XXXIII
A San Sebastián sólo regresaría para concluir las últimas pruebas y recibir mi diploma. Un tiempo me incorporé a la plantilla de cocineros de un restaurante afamado en San Sebastián. El hecho de que la comida vasca, a pesar de sus mezclas de mar i muntanya, se inclinara por la merluza, las cocochas, los chipirones y toda una variedad de pescados y mariscos, y en menor cantidad por la carne, me llevó muy pronto a probar fortuna en varias cocinas de Francia, donde permanecí un par de años. Después me trasladé al norte de Italia porque Nicola, con quien trabajé en Maison Troisgros, me ofreció asociarme con él y montar nuestro propio restaurante en Lecco, de donde era originario.
En la Cucina Vorace, como bautizamos a aquel lugar rústico mi socio y yo, probé abiertamente a ofrecer un menú de viandas elaboradas unas y otras más salvajes.
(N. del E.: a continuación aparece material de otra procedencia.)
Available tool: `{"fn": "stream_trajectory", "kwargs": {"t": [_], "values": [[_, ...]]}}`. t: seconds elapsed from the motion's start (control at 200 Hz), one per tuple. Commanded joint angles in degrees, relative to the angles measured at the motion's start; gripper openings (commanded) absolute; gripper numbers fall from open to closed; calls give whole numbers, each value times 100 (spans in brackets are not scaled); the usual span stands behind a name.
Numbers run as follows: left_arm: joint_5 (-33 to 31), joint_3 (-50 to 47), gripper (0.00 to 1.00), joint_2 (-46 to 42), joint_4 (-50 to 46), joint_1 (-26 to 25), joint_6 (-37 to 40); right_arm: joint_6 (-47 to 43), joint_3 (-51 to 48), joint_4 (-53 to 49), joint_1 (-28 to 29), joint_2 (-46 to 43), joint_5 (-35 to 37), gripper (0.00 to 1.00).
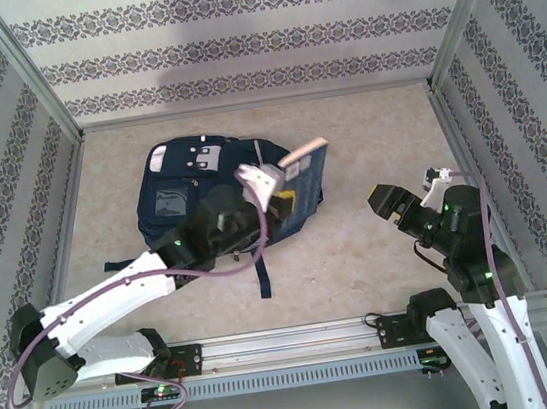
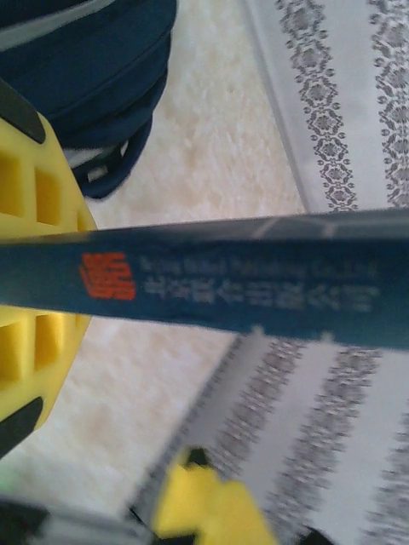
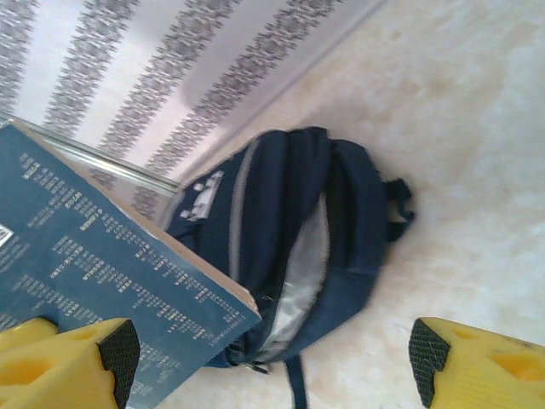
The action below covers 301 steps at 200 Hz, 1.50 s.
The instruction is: Pack the student bag
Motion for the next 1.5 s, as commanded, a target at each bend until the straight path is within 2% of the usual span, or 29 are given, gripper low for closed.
{"fn": "stream_trajectory", "kwargs": {"t": [0.0,0.105,0.195,0.27,0.46,0.705,0.804,0.909,1.244,1.429,1.499], "values": [[653,-425,0,-167,1054,188,-2008,545,-434,1145,199,-55,-540,84],[-2,-1253,0,-403,2908,189,-3029,1043,-829,1997,636,-23,-518,87],[-492,-1489,0,-414,3484,192,-3780,1575,-1136,2735,1180,85,-158,98],[-700,-1599,0,-312,3992,189,-4275,1995,-1346,3481,1648,339,54,98],[-1212,-1658,0,-307,4333,198,-4764,2577,-1408,4493,2665,1140,742,98],[-1143,-1584,0,-213,4479,216,-5175,2952,-1393,5716,3067,1794,1380,98],[-1074,-1537,0,-106,4466,216,-5307,3090,-1279,6124,3138,2127,1544,90],[-1100,-1544,0,-80,4451,216,-5348,3116,-1183,6546,3174,2328,1744,77],[-1197,-1569,0,-68,4208,216,-5283,3040,-952,7055,3208,2615,1886,39],[-1232,-1541,0,-10,4062,216,-5232,2983,-965,7025,3260,2610,1952,34],[-1241,-1534,0,2,4008,216,-5233,2951,-986,6983,3263,2596,1973,28]]}}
En San Sebastián había conocido a un parrillero que innovó la cocina a las brasas con parrillas colgadas de poleas según un diseño propio y que había sustituido el uso del carbón con maderas de encino y roble que añadían a los alimentos unos aromas fragantes a bosque natural. Decidí adaptar mis propias parrillas, usar maderas de la zona, probar un estilo de cocina que despertara los apetitos más elementales, un como experimentar el olfato y el hambre por primera vez, o como recapturar ese instinto animal, una olvidada sed de cacería capaz de llevarnos detrás de una presa.
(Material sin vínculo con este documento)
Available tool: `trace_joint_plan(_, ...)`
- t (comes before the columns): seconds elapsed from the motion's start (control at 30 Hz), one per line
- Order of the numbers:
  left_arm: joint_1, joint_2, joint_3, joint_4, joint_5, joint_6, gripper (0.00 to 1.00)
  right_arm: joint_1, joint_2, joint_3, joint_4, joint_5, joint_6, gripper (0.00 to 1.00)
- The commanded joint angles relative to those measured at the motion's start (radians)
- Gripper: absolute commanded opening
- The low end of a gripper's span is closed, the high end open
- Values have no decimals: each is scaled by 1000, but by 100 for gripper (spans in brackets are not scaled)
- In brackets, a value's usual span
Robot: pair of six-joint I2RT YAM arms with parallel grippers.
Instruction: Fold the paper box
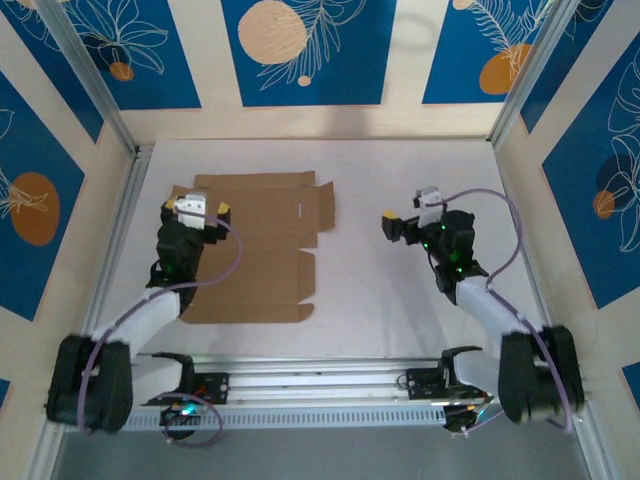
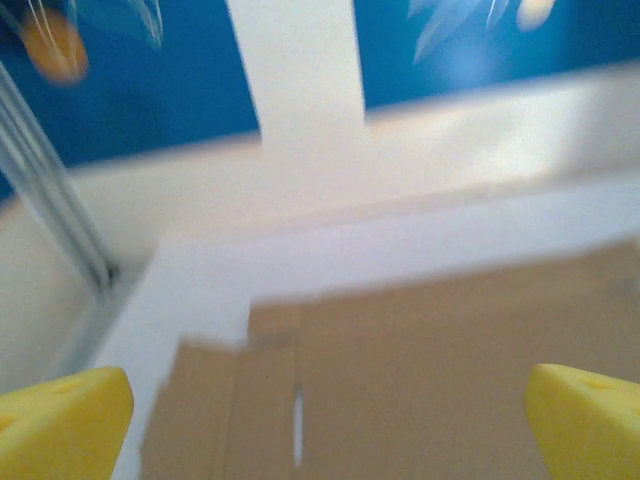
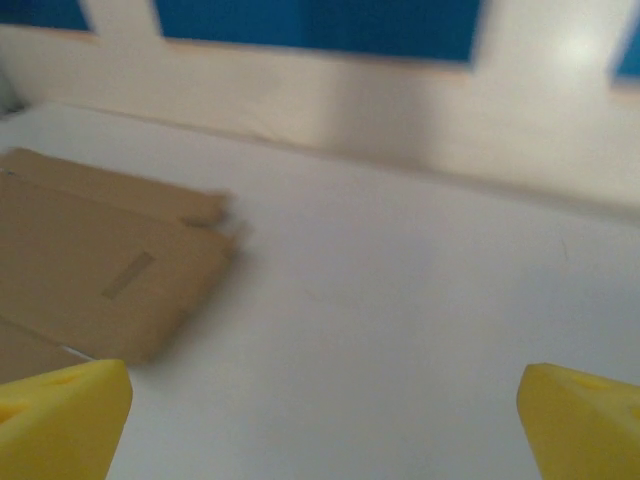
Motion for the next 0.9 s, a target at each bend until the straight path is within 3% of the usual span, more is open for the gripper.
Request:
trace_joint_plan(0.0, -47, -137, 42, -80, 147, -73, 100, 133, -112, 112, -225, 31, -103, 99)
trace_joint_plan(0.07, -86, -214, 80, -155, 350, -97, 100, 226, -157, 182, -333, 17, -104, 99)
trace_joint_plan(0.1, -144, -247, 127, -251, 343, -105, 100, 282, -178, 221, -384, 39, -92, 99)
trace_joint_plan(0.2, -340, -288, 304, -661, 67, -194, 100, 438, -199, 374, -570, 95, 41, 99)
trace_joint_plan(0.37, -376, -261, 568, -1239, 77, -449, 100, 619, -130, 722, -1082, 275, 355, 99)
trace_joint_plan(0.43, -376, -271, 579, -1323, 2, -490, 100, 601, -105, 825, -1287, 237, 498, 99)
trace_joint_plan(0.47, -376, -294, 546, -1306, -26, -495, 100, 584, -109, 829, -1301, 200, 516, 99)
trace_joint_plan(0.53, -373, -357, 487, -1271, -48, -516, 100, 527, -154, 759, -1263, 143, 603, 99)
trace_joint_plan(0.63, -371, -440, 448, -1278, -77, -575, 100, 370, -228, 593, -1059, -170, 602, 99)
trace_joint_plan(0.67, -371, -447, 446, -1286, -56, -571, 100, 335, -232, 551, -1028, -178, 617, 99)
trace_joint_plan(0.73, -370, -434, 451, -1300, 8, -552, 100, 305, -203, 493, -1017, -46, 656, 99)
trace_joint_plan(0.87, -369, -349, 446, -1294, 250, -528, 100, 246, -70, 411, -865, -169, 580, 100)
Devorar, desgarrar, masticar, engullir, despedazar, reiniciarnos en el ritual en el que somos uno con nuestro cuerpo más allá del barullo censor y distractor de la mente, las inhibiciones y la ley. En realidad, volver a ser uno con el cuerpo como en todo estado de alerta o de goce de la piel y los sentidos que se realiza a plenitud, lo mismo en el peligro que en el éxtasis y el abandono. Había entonces que encontrar los cortes, las combinaciones, la temperatura, los condimentos, los marinados, las salsas, los acompañamientos para realzar esa pureza de lo primordial, la fiebre voraz de la carne a través de la alquimia del fuego. Era buscar un equilibrio nuevo: el goce carnívoro más primitivo a partir de una gastronomía sofisticada, aunque aparentara sencillez.
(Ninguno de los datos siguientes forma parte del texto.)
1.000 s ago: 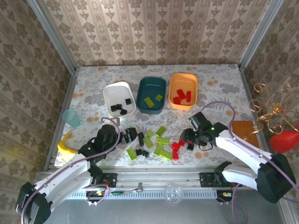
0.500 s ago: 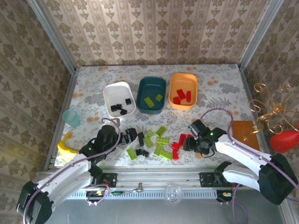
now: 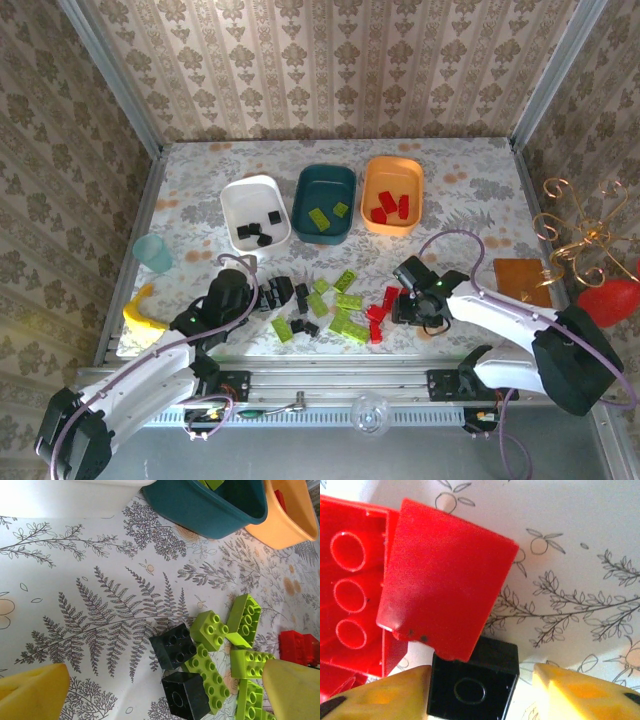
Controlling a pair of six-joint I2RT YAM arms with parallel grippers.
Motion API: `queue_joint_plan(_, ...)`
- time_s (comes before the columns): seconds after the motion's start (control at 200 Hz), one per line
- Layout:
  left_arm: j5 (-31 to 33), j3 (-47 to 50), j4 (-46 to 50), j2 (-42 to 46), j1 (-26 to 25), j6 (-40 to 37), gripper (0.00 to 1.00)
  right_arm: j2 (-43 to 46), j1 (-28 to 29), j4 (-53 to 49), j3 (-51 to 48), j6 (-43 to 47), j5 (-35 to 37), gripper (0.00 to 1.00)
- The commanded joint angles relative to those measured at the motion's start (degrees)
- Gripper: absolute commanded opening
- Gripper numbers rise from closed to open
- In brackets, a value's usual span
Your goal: Sort the legos into containers by color
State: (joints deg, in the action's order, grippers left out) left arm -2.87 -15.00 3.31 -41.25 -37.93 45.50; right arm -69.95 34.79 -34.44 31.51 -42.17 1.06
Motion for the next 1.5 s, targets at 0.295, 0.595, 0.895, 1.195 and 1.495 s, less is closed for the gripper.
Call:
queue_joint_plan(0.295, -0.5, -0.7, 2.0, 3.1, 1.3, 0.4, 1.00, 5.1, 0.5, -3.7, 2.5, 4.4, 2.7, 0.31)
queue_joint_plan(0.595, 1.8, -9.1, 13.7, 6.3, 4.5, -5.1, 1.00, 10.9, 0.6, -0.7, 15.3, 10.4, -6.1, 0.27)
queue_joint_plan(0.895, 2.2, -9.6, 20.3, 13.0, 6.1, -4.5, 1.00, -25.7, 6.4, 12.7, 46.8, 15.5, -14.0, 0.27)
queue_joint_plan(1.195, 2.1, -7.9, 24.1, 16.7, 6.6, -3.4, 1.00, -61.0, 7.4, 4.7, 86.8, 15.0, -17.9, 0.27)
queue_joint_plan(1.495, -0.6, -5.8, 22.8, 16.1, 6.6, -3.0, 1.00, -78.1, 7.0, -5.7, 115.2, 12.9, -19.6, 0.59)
Llegué a recordar, por ejemplo, la prestigiada ternera Kobe del Japón, a la que se masajea diariamente con sake, además de cepillarla y alimentarla con forraje de cereal fino, para lograr una carne más suave y deliciosa. O la carne tártara, que tuvo su origen en los pedazos que los jinetes tártaros colocaban bajo su montura: al llegar a su destino, después de horas de viaje, la carne estaba prácticamente molida. Es decir, que se podían introducir variantes del producto antes de ser sacrificado o cocinado, como supe que hacían algunos restaurantes gourmet de nueva generación, que criaban a sus propios animales. Pero por supuesto, ello implicaba gastos y un corazón no de lobo, sino de empresario rapaz, para criar ovejitas y chivatos, hacerlos crecer con cuidados más que maternales, para luego entregarlos al matarife. (No, habría tenido que aprender a sacrificarlos yo misma, limpia, certeramente, para cargar con toda la culpa y encontrar también de alguna forma el perdón…)
Pero estas y otras consideraciones vendrían más tarde, cuando montara mi propio restaurante en el barrio de San Ángel, de regreso en la ciudad que me vio nacer. Para entonces había recibido noticias inquietantes y supe que debía reemprender el camino de vuelta: el antes vigoroso corazón de mi tutor había fallado y ahora debía someterse a una cirugía de pecho abierto.